Вастаки поняли и то, что стоящие позади них холмовики – они смыкались крепче – их не пропустят. И тогда весь вал уцелевшей конницы рухнул на фланги своей собственной армии.
На фланги – сталкиваясь с волчьими всадниками.
И на эту мешанину – на плечах вастаков – обрушились тяжёлые конники…
…Там, где только что стояла армия, вчетверо превосходившая численностью армию Готорна, остались две тысячи холмовиков, кучка морэдайн с оруженосцами (они так и стояли на холме, словно тут ничего и не происходило) – да несколько сотен пеших орков, которые сумели понять, что рядом с людьми у них есть шанс, а в бегстве, даже в бегстве в лес – нет. Даже сейчас их было втрое больше, чем наступающих тяжёлых пехотинцев. Но ни холмовики, ни тем более орки не умели держать настоящий строй.
На приближающихся мордах орков Гарав видел страх.
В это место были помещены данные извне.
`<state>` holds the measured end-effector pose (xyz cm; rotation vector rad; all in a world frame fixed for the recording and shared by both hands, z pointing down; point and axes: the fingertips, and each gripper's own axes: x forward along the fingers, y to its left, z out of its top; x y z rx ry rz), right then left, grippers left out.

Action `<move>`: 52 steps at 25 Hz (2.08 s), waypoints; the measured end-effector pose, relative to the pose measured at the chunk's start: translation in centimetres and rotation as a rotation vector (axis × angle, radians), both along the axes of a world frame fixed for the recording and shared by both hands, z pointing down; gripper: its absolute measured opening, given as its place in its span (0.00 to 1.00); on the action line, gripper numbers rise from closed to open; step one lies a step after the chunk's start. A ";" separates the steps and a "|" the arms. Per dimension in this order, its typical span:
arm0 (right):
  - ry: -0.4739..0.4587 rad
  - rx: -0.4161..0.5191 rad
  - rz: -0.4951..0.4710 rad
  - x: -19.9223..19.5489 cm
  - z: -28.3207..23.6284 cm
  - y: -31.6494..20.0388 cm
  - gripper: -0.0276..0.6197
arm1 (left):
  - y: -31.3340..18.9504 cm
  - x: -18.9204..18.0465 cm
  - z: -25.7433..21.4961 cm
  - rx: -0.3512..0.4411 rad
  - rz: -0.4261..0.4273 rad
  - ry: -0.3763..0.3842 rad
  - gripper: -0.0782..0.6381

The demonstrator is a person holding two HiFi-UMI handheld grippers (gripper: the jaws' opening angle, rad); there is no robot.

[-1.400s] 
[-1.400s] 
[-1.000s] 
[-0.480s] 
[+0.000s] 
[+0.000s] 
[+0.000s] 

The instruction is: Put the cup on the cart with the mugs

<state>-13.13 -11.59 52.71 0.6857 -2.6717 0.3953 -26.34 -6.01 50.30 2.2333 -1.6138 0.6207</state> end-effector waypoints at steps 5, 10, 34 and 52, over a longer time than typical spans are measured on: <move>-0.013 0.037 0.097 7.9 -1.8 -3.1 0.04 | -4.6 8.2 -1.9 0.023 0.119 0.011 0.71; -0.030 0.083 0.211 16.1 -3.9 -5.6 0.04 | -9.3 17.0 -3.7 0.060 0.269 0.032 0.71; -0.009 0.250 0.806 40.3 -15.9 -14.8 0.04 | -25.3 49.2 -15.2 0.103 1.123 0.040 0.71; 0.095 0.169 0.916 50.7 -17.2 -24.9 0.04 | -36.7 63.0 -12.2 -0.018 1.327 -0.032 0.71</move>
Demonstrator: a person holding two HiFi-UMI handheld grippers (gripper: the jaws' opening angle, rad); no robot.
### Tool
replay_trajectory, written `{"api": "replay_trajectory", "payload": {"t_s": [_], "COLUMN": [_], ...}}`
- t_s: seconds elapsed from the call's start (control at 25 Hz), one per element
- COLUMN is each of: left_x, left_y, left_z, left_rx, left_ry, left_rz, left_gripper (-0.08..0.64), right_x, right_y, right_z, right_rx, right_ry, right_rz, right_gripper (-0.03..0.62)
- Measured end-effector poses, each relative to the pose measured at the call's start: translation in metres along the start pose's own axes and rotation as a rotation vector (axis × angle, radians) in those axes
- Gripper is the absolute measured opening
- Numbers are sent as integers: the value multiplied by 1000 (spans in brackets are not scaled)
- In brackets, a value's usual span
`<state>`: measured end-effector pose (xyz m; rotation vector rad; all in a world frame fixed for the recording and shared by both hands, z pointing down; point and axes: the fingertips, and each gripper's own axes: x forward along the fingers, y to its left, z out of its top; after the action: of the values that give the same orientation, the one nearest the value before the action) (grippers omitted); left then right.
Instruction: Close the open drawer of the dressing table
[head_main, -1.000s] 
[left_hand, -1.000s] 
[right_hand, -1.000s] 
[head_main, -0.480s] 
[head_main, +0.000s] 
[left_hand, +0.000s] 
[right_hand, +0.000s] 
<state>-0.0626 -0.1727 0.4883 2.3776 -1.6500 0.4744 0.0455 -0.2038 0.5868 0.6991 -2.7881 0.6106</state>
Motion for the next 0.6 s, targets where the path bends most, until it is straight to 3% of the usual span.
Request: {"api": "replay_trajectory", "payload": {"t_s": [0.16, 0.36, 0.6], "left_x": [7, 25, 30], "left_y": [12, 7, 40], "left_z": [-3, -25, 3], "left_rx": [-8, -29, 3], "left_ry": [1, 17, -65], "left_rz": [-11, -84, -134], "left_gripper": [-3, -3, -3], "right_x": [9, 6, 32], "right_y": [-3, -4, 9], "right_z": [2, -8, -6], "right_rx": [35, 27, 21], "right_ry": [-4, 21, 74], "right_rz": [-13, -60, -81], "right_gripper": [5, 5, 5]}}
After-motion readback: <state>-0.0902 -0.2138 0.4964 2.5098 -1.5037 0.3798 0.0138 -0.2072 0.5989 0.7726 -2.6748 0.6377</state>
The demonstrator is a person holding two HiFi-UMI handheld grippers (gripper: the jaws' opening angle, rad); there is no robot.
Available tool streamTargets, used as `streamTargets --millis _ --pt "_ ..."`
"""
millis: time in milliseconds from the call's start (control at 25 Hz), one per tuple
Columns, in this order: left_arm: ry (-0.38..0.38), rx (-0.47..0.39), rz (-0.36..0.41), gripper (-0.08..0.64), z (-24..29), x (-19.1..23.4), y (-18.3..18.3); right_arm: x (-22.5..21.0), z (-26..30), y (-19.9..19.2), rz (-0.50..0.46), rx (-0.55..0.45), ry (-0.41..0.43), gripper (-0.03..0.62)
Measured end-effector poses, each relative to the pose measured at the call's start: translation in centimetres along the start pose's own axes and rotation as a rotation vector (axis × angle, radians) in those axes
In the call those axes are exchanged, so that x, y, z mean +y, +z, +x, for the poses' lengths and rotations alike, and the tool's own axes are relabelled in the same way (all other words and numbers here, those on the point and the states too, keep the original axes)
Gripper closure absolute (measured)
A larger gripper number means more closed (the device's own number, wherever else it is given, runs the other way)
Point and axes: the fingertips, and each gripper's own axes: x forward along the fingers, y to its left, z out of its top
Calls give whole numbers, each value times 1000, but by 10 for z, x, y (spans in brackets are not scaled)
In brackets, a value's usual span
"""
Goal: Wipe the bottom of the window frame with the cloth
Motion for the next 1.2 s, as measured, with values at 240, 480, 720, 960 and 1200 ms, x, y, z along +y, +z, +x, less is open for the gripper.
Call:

На лицах холмовиков – отчаянье.
Он засмеялся. Громко, смех перешёл в вой независимо от его желания. А потом лопнул криком – истошным и вибрирующим, первым боевым кличем в этой атаке:
– Дагор, Кардолан!
Крики «дагор!» и «загарадун!» смешались в рёв. Тяжёлая пехота перешла на тренированный бег – щит к щиту, линия копий словно бы летела впереди.
Гарав крепче перехватил копьё – обеими руками. Пошевелил плечами – щит плотно висел за спиной. Толчок страха – резкий, от которого вспотело всё тело – был последним, дальше бояться уже некуда; вот они!